## ACTIVITY
Go through the data below. Pull out every line that has the word "Find".

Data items

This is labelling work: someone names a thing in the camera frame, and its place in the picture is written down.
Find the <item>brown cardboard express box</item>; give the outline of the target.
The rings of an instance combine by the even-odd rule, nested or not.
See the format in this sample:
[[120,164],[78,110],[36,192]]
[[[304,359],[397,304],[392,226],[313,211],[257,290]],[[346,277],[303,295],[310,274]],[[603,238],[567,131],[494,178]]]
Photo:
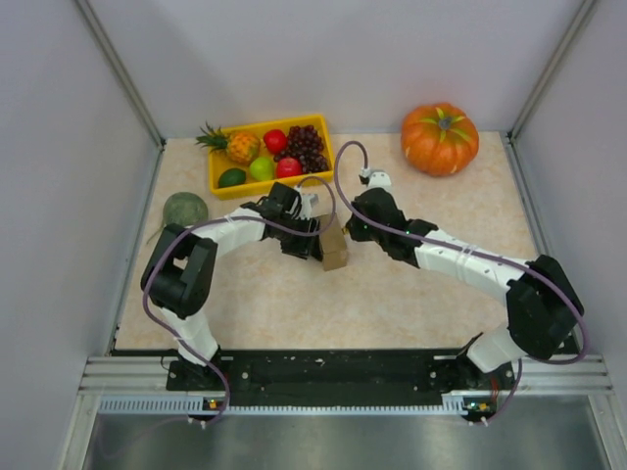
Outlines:
[[318,220],[320,227],[325,228],[319,235],[318,242],[322,256],[322,268],[325,271],[331,271],[345,267],[348,264],[349,253],[338,217],[324,214]]

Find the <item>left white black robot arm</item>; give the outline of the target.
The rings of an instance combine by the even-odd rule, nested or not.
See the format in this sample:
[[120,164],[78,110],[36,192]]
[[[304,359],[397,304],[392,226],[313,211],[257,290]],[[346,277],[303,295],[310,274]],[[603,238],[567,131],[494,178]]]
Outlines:
[[214,358],[217,339],[204,313],[216,261],[265,239],[278,241],[285,255],[319,259],[317,202],[316,194],[275,183],[267,195],[220,218],[163,229],[141,277],[142,304],[146,315],[174,337],[179,355],[190,363],[188,376],[199,387],[215,386],[222,374]]

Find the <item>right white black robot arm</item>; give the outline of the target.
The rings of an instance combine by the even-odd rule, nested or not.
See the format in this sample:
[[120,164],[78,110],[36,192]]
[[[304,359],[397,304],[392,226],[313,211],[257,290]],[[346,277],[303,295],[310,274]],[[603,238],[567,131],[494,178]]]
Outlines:
[[506,322],[476,335],[458,353],[458,377],[468,387],[482,386],[494,370],[525,356],[554,362],[583,316],[555,258],[500,257],[465,245],[434,223],[406,217],[382,187],[356,196],[350,211],[346,227],[353,240],[374,242],[391,259],[449,275],[506,308]]

## EXPECTED ANSWER
Find the <item>brown cardboard express box</item>; give the outline of the target.
Find the <item>left white black robot arm</item>; give the outline of the target.
Find the <item>right white black robot arm</item>; give the outline of the target.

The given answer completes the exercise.